O importante é compreender a força da lenda.
O legado
Mais de três décadas depois, Robin Hood, o Príncipe dos Ladrões continua sendo lembrado por sua combinação de aventura, romance, ação e humor.
Kevin Costner permanece associado ao personagem.
Morgan Freeman entrega um Azeem memorável.
Mary Elizabeth Mastrantonio dá personalidade a Marian.
E Alan Rickman cria um dos vilões mais divertidos e inesquecíveis do cinema de aventura.
É justamente essa combinação que faz o filme continuar funcionando.
Para mim, o melhor Robin Hood do cinema
Existem versões mais fiéis a determinadas interpretações históricas.
Existem versões mais sombrias.
Existem versões mais infantis.
Existem versões mais próximas do folclore original.
Mas, como experiência cinematográfica, Robin Hood, o Príncipe dos Ladrões continua sendo, para mim, a melhor adaptação cinematográfica de Robin Hood.
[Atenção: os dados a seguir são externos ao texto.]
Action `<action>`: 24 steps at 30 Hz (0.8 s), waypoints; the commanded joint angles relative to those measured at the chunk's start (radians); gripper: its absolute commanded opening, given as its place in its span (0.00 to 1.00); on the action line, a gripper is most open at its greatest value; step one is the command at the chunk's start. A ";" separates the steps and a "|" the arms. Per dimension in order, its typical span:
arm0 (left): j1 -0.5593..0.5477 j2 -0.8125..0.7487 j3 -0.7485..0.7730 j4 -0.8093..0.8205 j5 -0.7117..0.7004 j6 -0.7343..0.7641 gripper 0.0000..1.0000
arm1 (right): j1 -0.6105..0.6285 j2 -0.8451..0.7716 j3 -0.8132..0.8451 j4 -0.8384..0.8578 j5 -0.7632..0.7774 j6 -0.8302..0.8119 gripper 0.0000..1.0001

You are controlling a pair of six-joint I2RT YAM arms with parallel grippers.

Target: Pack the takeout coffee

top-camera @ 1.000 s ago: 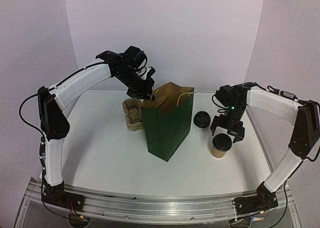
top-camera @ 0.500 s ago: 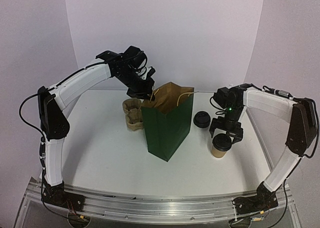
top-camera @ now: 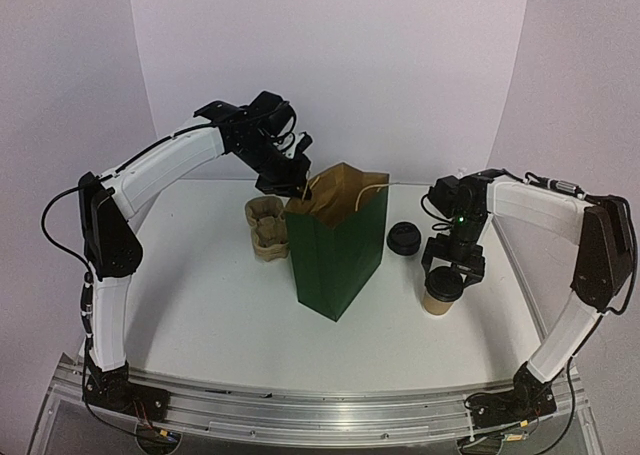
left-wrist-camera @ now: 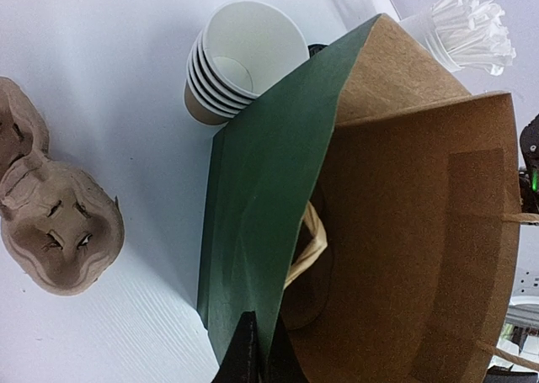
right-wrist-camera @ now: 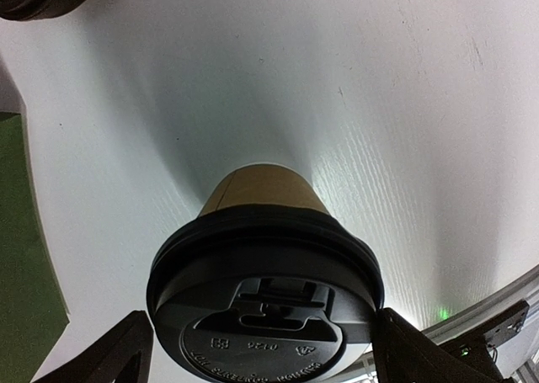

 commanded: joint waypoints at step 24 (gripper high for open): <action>-0.003 0.022 0.065 0.001 -0.002 0.024 0.00 | -0.012 -0.028 -0.045 0.025 -0.017 -0.009 0.85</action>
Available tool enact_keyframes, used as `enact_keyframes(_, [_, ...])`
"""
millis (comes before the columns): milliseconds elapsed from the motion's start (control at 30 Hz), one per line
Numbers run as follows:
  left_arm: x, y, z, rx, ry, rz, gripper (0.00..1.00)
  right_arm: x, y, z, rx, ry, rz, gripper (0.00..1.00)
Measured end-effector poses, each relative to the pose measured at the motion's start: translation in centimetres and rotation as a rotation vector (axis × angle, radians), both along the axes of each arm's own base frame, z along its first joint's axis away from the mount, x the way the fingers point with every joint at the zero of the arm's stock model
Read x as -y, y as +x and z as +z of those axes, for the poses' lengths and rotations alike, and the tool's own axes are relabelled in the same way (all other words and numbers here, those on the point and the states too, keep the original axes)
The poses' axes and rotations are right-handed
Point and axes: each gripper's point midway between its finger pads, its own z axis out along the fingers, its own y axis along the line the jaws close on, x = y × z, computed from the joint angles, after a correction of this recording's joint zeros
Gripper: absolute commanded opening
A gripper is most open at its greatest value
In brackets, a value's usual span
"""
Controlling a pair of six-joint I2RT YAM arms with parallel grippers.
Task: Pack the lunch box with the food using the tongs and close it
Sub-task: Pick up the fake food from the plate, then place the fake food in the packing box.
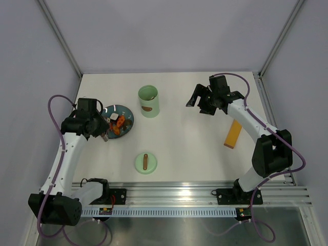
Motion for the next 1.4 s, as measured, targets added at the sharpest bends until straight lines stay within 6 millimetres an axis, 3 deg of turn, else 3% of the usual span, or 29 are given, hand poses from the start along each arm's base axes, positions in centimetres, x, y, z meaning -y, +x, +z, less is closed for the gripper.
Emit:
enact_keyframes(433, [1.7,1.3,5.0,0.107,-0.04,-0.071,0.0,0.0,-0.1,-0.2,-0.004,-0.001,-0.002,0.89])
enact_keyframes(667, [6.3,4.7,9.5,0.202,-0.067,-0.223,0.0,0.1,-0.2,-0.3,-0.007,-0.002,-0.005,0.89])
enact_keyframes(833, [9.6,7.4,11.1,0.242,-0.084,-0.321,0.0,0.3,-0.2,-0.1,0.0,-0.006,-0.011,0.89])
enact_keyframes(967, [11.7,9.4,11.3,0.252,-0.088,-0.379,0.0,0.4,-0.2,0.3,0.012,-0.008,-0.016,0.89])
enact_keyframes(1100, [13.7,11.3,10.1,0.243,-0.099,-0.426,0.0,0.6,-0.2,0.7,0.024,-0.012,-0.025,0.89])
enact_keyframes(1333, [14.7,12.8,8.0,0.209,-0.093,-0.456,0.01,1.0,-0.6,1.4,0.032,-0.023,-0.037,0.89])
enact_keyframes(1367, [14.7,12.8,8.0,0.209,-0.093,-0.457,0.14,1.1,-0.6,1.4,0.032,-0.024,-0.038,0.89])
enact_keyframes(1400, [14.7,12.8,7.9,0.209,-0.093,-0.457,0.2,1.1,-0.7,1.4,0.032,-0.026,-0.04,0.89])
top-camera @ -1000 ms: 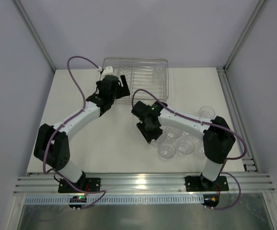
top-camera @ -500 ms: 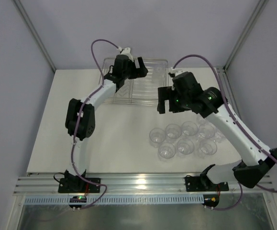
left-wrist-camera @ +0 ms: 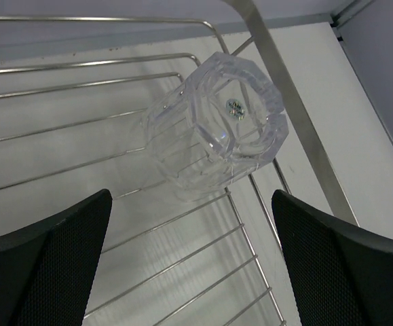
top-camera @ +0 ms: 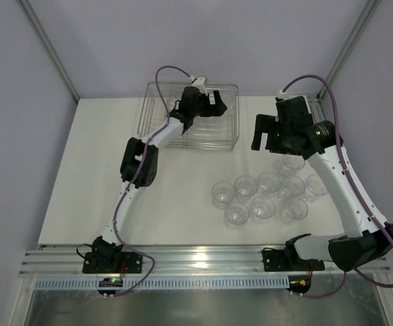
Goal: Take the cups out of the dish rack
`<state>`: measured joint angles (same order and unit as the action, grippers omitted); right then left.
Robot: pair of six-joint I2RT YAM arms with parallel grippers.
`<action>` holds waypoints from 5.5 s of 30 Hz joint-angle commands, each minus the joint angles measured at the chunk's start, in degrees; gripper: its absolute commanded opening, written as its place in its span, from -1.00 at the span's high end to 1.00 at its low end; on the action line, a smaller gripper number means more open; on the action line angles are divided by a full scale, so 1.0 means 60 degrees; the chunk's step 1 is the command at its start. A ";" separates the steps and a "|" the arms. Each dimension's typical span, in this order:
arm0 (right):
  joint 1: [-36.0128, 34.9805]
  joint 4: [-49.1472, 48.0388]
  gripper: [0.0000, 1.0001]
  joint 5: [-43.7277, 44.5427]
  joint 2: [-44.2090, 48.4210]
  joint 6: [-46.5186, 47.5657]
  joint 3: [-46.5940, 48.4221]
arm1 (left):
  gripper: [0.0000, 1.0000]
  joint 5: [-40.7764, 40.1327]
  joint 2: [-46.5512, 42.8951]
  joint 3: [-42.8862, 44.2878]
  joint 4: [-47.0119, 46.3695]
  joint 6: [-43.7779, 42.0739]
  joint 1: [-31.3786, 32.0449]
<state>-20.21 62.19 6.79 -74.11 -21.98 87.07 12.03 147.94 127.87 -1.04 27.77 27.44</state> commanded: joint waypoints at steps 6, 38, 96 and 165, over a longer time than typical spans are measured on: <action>0.0628 -0.0228 -0.99 -0.0793 -0.0363 0.0396 -0.0185 | -0.99 -0.0539 0.1153 0.1230 -0.2566 -0.1418 0.0464; 0.0848 -0.0624 -0.90 -0.1746 -0.0965 0.0367 -0.0419 | 1.00 -0.3394 -0.0144 -0.0874 -0.4879 -0.2593 0.0920; -0.2052 -1.0776 0.84 -0.7767 -0.0745 -0.4438 -0.4975 | 0.99 -0.1625 -1.2763 -1.6816 -0.6828 0.9215 0.2398; -0.3283 -0.1036 -0.99 -0.0078 -0.1172 0.0252 0.0945 | -1.00 -0.7309 -1.7009 -1.3695 0.4391 0.3326 0.2340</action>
<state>-39.83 52.90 4.14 -83.55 -17.37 92.79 -31.40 47.42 44.49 23.31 49.58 41.54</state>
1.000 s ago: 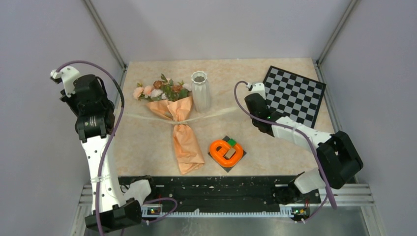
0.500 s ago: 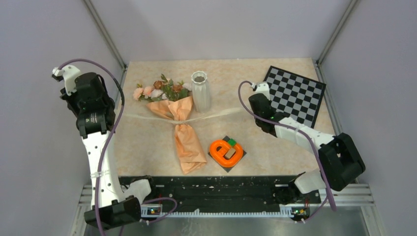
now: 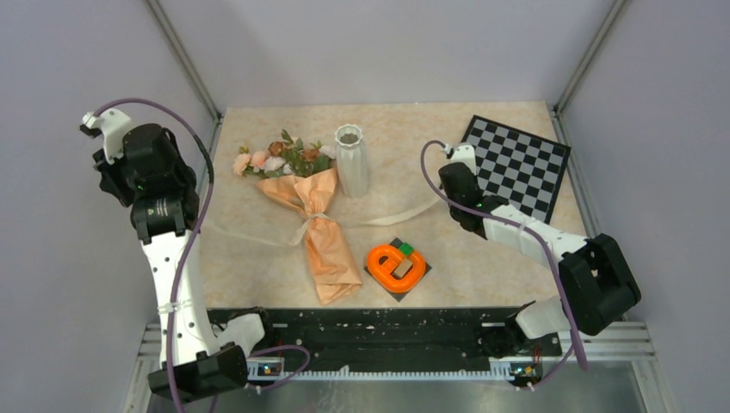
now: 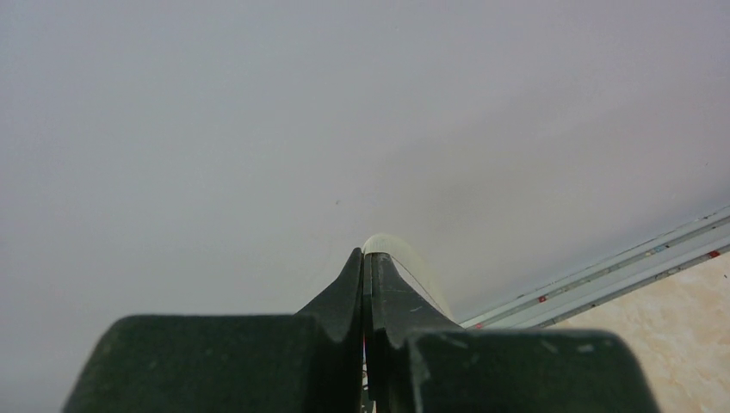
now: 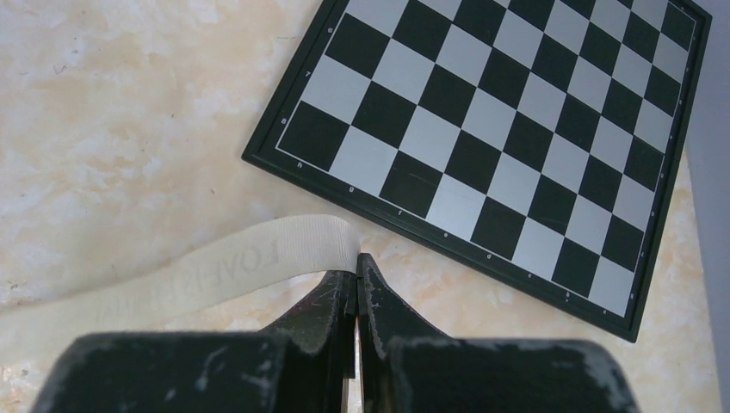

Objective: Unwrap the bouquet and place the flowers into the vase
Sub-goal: Untie the ribbon from the wrapping paper.

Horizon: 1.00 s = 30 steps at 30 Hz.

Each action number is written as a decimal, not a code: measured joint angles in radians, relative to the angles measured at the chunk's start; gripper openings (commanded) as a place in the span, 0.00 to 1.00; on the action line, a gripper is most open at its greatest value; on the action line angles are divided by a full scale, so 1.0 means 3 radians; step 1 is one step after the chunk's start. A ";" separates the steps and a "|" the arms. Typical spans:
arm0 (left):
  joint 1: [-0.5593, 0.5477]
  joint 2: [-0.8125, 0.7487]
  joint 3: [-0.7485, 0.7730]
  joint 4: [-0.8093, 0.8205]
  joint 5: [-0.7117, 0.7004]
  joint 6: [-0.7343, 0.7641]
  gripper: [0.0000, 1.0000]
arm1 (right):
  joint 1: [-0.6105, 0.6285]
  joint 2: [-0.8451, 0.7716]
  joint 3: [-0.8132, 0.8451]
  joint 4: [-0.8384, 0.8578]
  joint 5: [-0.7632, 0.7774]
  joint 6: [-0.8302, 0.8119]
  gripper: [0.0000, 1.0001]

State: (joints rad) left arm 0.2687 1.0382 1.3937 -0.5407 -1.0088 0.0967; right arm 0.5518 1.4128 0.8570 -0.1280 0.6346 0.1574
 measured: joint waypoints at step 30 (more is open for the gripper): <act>0.0024 0.0286 -0.0332 -0.0240 0.0229 -0.0329 0.80 | -0.0060 0.0584 0.0623 -0.0328 0.0712 -0.0053 0.41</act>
State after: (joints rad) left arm 0.2760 1.1240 1.2942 -0.6128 -0.9401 -0.0021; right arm 0.5339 1.5879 1.0439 -0.2264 0.8482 0.1413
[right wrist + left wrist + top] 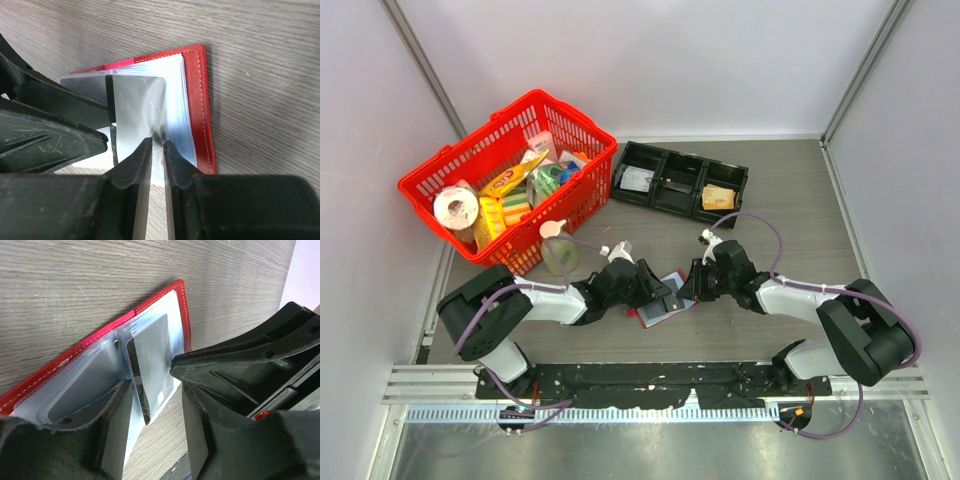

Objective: Take the credit cards out of the card holder
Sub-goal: Remove the credit card from the card holder.

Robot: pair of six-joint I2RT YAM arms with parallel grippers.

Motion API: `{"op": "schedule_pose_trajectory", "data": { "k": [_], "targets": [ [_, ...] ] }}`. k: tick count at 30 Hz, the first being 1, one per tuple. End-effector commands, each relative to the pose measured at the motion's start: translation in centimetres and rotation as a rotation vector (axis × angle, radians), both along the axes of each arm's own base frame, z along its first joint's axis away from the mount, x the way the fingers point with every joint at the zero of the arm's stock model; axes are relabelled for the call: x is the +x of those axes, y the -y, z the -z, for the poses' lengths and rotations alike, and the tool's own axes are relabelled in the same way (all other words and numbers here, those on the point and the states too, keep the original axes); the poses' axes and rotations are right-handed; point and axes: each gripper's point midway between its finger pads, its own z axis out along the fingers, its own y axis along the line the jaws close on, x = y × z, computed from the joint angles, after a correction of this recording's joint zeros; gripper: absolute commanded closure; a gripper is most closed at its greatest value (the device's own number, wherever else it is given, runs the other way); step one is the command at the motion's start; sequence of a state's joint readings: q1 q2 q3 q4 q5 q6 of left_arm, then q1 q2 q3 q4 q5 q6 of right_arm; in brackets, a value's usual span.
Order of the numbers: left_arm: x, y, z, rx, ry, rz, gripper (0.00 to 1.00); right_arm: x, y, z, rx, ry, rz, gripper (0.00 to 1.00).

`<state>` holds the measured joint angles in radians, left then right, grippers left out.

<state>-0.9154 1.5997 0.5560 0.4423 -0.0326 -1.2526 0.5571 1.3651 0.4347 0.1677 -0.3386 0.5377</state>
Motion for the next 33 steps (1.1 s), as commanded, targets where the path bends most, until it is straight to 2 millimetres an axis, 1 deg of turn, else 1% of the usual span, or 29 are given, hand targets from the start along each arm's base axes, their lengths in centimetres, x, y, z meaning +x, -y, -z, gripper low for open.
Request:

É um filme que possui tudo aquilo que esperamos de uma grande aventura.
Um herói carismático.
Um vilão inesquecível.
Um grande romance.
Uma amizade improvável.
Batalhas.
Castelos.
Florestas.
Arcos e flechas.
Humor.
Drama.
Sacrifício.
E uma boa dose de exagero.
Talvez seja justamente esse exagero que explique sua longevidade.
Porque Robin Hood, o Príncipe dos Ladrões não pretende apenas contar a história de Robin Hood.
Ele pretende fazer o espectador acreditar, durante algumas horas, que a floresta de Sherwood realmente existe, que Robin está escondido entre suas árvores e que, em algum momento, ele surgirá com seu arco nas mãos para desafiar o poder.
E é exatamente isso que uma grande aventura cinematográfica deve fazer.